Action item:
Repeat, exactly as written, the lines of the records below from the first through the line with "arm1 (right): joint", but none past it.

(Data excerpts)
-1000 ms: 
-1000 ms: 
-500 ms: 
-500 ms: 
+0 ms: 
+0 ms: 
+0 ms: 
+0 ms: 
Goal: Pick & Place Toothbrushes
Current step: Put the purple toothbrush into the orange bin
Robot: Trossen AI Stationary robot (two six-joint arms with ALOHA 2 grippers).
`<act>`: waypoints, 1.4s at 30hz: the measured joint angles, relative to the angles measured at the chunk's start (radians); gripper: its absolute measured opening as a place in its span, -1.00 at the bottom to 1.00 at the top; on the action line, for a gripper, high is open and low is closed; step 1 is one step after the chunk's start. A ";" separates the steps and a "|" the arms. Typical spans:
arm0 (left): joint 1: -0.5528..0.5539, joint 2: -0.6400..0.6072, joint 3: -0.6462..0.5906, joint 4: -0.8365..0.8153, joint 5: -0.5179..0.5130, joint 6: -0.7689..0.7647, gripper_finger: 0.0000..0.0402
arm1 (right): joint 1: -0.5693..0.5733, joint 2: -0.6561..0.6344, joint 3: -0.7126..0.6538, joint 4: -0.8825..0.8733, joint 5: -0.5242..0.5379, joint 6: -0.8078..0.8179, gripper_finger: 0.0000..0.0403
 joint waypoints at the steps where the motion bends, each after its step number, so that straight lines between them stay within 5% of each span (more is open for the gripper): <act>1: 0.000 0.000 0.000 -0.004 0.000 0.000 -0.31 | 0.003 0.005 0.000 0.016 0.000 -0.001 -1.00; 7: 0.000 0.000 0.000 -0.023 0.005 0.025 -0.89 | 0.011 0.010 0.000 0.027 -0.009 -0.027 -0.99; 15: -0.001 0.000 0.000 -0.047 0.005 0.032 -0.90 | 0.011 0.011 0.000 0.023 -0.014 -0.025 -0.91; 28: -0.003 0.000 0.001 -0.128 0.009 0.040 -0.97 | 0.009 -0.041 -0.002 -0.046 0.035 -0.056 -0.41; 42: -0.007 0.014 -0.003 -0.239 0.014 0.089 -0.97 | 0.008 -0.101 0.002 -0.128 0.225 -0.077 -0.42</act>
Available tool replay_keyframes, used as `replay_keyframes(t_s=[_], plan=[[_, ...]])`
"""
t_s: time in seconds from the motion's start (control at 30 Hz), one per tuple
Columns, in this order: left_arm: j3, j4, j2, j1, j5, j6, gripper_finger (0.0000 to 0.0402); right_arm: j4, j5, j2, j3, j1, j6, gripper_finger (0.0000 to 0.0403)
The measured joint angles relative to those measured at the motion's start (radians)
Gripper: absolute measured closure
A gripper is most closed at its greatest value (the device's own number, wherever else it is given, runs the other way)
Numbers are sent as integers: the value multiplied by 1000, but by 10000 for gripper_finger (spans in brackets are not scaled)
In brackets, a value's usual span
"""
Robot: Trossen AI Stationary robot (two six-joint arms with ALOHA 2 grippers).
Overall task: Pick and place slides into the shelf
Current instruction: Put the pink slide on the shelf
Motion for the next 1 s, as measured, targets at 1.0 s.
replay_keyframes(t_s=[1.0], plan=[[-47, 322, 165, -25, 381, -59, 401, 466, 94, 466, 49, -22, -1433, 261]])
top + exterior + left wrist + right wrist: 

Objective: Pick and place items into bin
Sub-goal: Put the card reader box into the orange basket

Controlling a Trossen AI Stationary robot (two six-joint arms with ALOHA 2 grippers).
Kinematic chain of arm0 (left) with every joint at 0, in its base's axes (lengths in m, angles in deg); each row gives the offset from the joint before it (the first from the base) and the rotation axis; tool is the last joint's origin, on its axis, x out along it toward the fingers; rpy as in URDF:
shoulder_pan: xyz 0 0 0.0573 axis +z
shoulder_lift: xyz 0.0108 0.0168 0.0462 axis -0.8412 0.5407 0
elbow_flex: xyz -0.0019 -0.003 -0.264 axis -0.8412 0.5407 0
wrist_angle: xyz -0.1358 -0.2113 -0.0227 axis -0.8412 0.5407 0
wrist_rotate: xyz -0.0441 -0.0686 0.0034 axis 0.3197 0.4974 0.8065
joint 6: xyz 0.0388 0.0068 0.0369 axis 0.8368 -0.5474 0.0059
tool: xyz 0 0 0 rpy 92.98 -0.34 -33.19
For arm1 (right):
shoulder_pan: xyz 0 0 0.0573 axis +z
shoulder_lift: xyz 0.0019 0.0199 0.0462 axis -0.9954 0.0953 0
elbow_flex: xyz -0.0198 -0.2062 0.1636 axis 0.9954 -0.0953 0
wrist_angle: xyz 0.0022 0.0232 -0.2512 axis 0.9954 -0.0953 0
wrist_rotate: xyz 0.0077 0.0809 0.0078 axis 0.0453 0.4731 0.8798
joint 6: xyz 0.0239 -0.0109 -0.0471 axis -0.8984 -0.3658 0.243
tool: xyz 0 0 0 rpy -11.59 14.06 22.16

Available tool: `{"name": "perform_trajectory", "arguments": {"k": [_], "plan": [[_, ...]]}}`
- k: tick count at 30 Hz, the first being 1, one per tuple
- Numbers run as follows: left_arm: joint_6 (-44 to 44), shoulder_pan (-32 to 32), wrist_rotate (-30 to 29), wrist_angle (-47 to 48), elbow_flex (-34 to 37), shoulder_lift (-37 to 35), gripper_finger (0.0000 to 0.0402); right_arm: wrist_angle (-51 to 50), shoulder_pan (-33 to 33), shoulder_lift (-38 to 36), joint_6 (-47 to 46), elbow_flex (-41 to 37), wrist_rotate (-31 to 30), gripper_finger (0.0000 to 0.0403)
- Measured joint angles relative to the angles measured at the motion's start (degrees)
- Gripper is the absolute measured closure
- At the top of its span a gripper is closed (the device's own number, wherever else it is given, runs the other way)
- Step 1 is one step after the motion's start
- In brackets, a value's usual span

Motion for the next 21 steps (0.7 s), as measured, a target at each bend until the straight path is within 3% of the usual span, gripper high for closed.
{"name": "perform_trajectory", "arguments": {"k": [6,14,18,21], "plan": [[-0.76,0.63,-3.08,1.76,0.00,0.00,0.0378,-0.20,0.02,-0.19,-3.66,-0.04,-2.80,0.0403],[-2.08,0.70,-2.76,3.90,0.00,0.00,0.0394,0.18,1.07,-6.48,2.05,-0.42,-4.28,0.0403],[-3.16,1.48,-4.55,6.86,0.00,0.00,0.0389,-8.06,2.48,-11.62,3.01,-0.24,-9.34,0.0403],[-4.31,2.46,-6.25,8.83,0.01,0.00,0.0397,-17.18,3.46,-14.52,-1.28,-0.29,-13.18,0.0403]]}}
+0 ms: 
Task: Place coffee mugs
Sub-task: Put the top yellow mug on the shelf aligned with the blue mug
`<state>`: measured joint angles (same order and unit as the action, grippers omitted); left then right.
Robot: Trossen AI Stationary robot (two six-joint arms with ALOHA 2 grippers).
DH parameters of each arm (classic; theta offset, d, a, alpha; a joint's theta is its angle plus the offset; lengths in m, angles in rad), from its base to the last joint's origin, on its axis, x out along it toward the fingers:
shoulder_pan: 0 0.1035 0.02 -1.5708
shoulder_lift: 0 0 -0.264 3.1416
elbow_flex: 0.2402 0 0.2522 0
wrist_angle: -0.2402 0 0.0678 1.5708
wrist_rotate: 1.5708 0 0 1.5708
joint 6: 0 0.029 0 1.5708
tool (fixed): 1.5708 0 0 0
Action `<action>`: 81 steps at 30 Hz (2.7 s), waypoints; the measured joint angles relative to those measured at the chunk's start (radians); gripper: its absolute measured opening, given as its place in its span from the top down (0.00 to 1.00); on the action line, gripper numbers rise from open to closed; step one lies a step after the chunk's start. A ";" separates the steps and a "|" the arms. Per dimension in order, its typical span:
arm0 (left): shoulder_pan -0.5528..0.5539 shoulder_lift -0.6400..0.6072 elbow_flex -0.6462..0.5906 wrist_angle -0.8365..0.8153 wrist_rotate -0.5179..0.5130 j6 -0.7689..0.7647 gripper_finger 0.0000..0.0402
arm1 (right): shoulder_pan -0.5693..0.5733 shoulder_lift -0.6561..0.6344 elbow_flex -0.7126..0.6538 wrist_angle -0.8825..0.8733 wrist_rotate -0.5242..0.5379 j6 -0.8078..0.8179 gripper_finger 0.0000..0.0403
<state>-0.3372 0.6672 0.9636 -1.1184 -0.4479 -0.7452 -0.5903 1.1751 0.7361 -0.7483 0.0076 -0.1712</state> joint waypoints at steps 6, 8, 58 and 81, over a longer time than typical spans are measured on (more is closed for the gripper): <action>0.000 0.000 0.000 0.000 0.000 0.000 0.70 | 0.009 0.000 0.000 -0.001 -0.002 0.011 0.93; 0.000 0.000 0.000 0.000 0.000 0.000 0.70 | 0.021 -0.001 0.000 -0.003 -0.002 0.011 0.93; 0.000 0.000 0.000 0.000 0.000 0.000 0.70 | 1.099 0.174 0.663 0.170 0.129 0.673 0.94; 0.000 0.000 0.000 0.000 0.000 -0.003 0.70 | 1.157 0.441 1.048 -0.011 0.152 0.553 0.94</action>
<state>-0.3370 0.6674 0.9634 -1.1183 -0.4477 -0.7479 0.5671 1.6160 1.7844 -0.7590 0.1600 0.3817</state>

Answer to the problem:
-1000 ms: 
-1000 ms: 
-500 ms: 
-500 ms: 
+0 ms: 
+0 ms: 
+0 ms: 
+0 ms: 
Goal: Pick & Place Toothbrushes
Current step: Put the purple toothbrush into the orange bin
Robot: Trossen AI Stationary robot (two six-joint arms with ALOHA 2 grippers).
`<act>`: waypoints, 1.4s at 30hz: the measured joint angles, relative to the angles measured at the chunk's start (radians); gripper: its absolute measured opening as a place in its span, -1.00 at the bottom to 1.00 at the top; on the action line, for a gripper, high is open and low is closed; step 1 is one step after the chunk's start. A ";" separates the steps and a "|" the arms. Typical spans:
arm0 (left): joint 1: -0.5528..0.5539, joint 2: -0.6400..0.6072, joint 3: -0.6462..0.5906, joint 4: -0.8365..0.8153, joint 5: -0.5179..0.5130, joint 6: -0.7689..0.7647, gripper_finger: 0.0000..0.0402
arm1 (right): joint 1: -0.5693..0.5733, joint 2: -0.6561..0.6344, joint 3: -0.7126..0.6538, joint 4: -0.8825..0.8733, joint 5: -0.5242..0.5379, joint 6: -0.8078..0.8179, gripper_finger: 0.0000..0.0403

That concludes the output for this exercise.